--- The data ---

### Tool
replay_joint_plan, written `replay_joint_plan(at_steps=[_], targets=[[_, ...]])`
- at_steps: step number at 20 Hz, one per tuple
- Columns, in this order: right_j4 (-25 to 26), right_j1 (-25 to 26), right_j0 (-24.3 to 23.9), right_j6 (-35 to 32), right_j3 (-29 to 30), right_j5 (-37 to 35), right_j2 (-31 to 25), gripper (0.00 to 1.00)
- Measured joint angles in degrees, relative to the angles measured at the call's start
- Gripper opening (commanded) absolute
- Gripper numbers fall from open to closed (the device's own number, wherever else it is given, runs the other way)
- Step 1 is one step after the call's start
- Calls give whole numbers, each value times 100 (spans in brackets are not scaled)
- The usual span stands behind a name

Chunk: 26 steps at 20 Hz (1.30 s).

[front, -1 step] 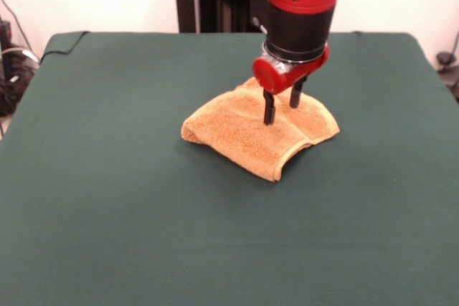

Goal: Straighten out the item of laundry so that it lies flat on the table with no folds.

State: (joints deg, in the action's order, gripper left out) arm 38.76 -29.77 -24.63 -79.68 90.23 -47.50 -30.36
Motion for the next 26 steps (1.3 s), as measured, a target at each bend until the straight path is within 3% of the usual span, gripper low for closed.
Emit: replay_joint_plan(at_steps=[10,26], targets=[[2,6,41,0,486,28,36,100],[1,472,333,-1,443,674,386,100]])
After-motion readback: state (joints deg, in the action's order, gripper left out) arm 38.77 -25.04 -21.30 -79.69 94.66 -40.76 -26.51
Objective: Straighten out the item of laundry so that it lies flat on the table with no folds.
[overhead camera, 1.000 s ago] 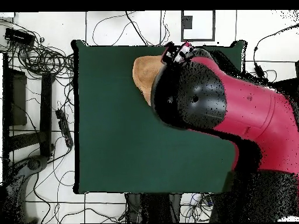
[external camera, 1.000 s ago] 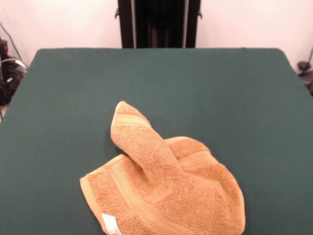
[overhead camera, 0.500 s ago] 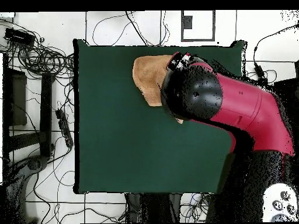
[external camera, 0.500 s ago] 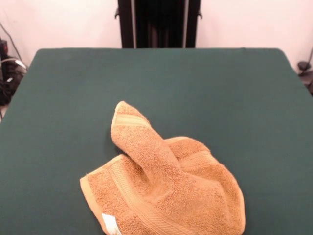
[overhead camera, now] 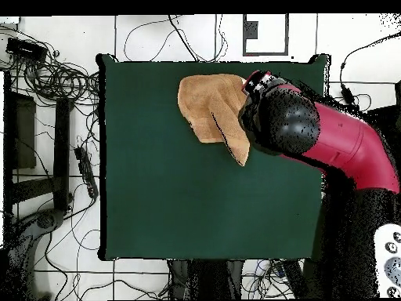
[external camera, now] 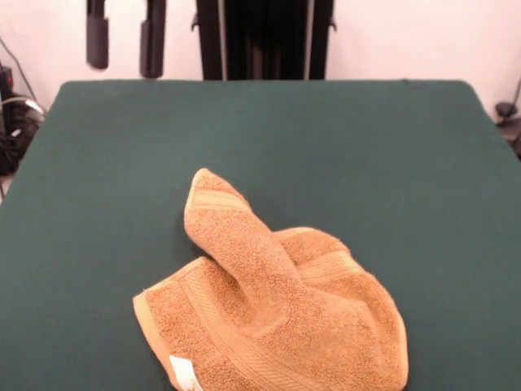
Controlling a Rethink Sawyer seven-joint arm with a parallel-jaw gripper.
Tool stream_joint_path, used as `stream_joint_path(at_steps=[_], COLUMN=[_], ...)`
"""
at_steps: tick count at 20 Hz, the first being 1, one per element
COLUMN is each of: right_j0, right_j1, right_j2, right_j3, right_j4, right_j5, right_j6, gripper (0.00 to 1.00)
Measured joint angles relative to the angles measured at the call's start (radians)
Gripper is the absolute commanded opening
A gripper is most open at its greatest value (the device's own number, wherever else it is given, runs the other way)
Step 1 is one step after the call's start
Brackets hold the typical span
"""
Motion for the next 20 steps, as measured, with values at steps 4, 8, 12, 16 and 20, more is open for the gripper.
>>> stream_joint_path(at_steps=[4,8,12,16,20], right_j0=[-0.033,-0.043,-0.043,-0.03,0.007], right_j1=[0.022,0.032,0.043,0.043,0.042], right_j2=[0.035,0.053,0.066,0.077,0.078], right_j3=[0.005,0.006,0.007,0.007,0.007], right_j4=[-0.005,-0.013,-0.031,-0.046,-0.048], right_j5=[-0.019,-0.019,-0.019,-0.019,-0.019], right_j6=[0.0,0.0,0.0,0.0,0.0], gripper=[1.0,1.0,1.0,1.0,1.0])
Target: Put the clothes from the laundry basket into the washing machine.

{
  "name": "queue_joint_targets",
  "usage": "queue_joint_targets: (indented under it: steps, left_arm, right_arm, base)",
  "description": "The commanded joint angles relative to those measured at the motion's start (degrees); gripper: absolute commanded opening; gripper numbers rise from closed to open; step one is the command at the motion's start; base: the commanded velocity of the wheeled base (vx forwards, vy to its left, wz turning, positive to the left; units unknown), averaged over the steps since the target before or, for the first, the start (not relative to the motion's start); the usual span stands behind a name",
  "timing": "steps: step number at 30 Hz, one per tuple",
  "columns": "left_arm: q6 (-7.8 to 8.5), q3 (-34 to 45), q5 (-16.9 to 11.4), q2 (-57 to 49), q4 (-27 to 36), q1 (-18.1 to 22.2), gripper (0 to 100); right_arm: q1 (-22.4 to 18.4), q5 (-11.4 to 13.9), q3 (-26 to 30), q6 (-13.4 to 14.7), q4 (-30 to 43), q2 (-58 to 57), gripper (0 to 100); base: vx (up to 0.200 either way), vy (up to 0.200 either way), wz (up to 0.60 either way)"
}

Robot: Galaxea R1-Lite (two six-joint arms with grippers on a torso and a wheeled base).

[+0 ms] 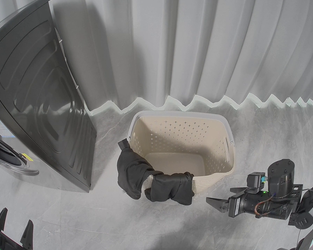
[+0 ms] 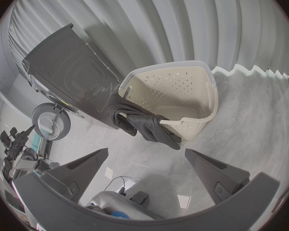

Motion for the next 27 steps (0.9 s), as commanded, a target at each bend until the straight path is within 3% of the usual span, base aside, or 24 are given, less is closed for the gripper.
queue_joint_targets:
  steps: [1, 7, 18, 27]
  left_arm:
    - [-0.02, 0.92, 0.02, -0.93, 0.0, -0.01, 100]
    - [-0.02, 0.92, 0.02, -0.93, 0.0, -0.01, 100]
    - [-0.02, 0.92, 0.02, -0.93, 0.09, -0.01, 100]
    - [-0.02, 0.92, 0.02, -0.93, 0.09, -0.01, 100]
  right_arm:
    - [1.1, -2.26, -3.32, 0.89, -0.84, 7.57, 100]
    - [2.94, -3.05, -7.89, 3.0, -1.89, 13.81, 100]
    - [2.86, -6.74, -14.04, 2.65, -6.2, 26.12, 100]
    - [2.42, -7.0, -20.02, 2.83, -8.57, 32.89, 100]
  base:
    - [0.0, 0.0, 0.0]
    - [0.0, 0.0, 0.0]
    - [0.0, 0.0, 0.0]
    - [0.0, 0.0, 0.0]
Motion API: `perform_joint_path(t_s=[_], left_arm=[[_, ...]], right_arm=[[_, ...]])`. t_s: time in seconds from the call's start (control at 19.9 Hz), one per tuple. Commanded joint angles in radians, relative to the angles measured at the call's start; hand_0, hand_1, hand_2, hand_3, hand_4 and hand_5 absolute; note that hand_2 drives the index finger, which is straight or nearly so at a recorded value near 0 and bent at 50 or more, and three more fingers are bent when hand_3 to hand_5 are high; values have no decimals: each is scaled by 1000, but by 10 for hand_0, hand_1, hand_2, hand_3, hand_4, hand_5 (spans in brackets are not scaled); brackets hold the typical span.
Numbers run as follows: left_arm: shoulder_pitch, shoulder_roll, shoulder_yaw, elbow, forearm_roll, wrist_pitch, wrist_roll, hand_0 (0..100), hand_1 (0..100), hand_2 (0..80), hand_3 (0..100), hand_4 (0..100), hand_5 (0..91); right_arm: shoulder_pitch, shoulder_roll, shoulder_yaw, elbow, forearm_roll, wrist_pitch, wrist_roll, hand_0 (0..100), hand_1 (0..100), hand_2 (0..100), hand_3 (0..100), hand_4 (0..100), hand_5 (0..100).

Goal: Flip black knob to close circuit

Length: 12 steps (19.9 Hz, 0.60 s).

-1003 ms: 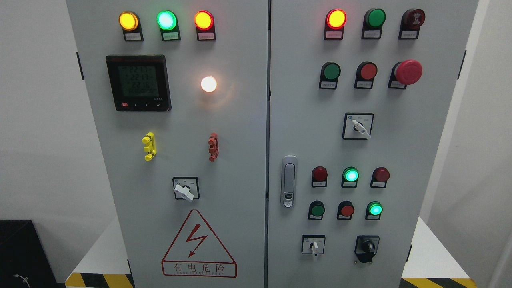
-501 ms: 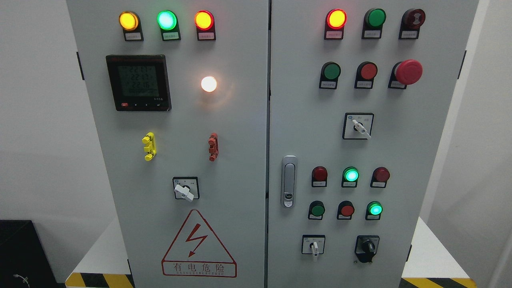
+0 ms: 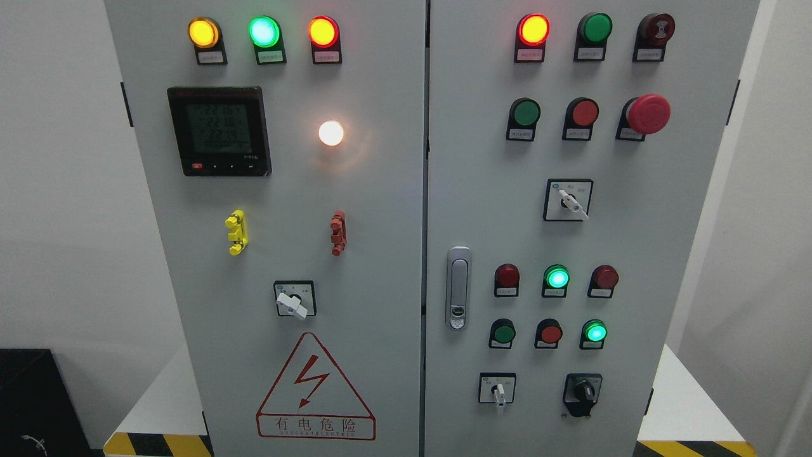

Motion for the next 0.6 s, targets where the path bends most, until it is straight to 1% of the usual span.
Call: perform_joint_path(t_s=[0.0,0.1,0.2,0.4,0.45,0.5,0.55], left_arm=[[0,0,-20,23,-21,0,0,0,0,0,0,0,0],[0,0,-20,23,-21,0,0,0,0,0,0,0,0],[0,0,-20,23,-21,0,0,0,0,0,0,0,0],[0,0,-20,22,-21,0,0,0,0,0,0,0,0],[0,0,-20,22,-21,0,0,0,0,0,0,0,0],[0,0,-20,22,-21,0,0,0,0,0,0,0,0],[0,0,-20,23,-21,0,0,0,0,0,0,0,0]], right_arm=[[-6,14,-63,-299,138,-3,-1,77,316,518,798,652,549],[-10,14,-109,-332,209,-13,-1,111,310,563,830,676,578],[-17,17,-148,-365,293,-37,0,140,334,619,859,704,617],[-26,22,-166,-459,410,-31,6,150,344,676,871,722,662],[-26,23,-170,-485,436,-30,8,153,307,696,888,733,679],[-27,23,-176,-510,461,-23,9,153,239,712,898,740,692],[-29,25,-176,-534,476,-17,12,140,211,718,903,742,697]])
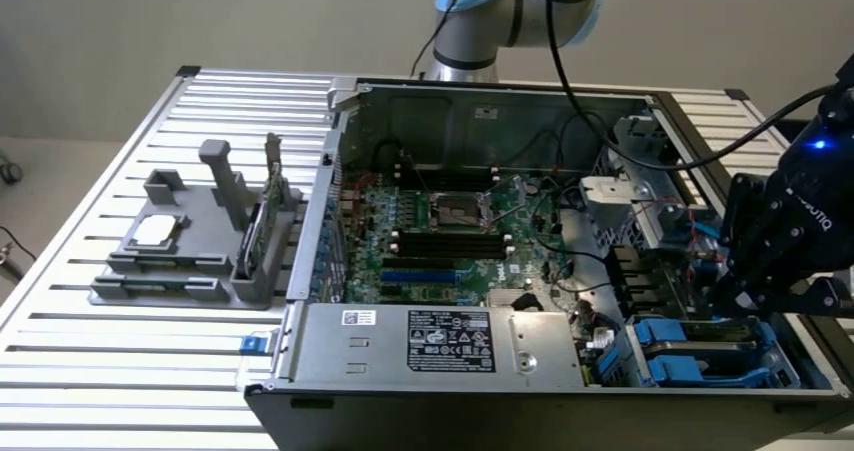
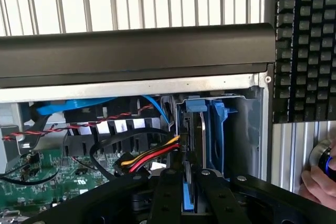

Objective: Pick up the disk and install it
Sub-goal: 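Insert the second disk wire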

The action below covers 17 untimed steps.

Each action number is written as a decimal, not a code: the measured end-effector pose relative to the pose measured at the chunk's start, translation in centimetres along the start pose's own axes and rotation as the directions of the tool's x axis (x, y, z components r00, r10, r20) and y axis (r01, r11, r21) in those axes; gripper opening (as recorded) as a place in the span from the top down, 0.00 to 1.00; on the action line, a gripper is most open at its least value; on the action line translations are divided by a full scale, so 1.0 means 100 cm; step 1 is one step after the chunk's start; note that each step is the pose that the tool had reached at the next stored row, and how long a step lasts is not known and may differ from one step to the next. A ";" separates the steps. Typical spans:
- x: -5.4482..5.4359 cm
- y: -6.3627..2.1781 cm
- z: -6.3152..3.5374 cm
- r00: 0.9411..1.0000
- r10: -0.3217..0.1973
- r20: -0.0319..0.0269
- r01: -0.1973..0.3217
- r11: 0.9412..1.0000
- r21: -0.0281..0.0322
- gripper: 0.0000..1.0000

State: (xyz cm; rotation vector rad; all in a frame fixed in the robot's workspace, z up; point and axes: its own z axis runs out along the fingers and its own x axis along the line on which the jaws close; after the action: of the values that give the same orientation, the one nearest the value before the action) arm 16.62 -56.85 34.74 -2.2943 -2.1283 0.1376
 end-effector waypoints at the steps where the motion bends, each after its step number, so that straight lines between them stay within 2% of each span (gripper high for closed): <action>1: 0.000 0.0004 0.0001 1.000 0.002 0.003 -0.002 1.000 0.003 0.84; 2: 0.000 0.0010 0.0001 1.000 0.003 0.006 -0.004 1.000 0.006 0.84; 3: 0.000 0.0015 0.0003 1.000 0.004 0.010 -0.004 1.000 0.013 0.84; 6: 0.000 0.0034 0.0004 1.000 0.003 0.022 -0.004 0.999 0.043 0.84; 7: 0.000 0.0049 0.0003 1.000 0.003 0.026 -0.004 0.999 0.050 0.84; 11: 0.001 0.0135 -0.0002 0.999 0.001 0.032 -0.004 0.998 0.069 0.84; 14: 0.002 0.0146 0.0004 0.999 0.000 0.034 -0.003 0.996 0.085 0.84; 15: 0.002 0.0147 0.0006 0.999 0.000 0.035 -0.003 0.996 0.089 0.84; 17: 0.002 0.0154 0.0008 0.999 -0.001 0.035 -0.003 0.996 0.093 0.84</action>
State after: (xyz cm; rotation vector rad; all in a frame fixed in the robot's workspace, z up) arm 18.16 -56.81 34.55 -2.2577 -2.0889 0.2737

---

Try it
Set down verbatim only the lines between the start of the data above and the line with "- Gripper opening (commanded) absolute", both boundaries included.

Exercise solution
### Tool
replay_joint_plan, written `replay_joint_plan(at_steps=[_], targets=[[_, ...]])`
- at_steps: step number at 20 Hz, one per tuple
- Columns, in this order: right_j4 (-25 to 26), right_j1 (-25 to 26), right_j0 (-24.3 to 23.9), right_j6 (-35 to 32), right_j3 (-29 to 30), right_j5 (-37 to 35), right_j2 (-31 to 25), gripper (0.00 to 1.00)
- Measured joint angles in degrees, relative to the angles measured at the call's start
- Gripper opening (commanded) absolute

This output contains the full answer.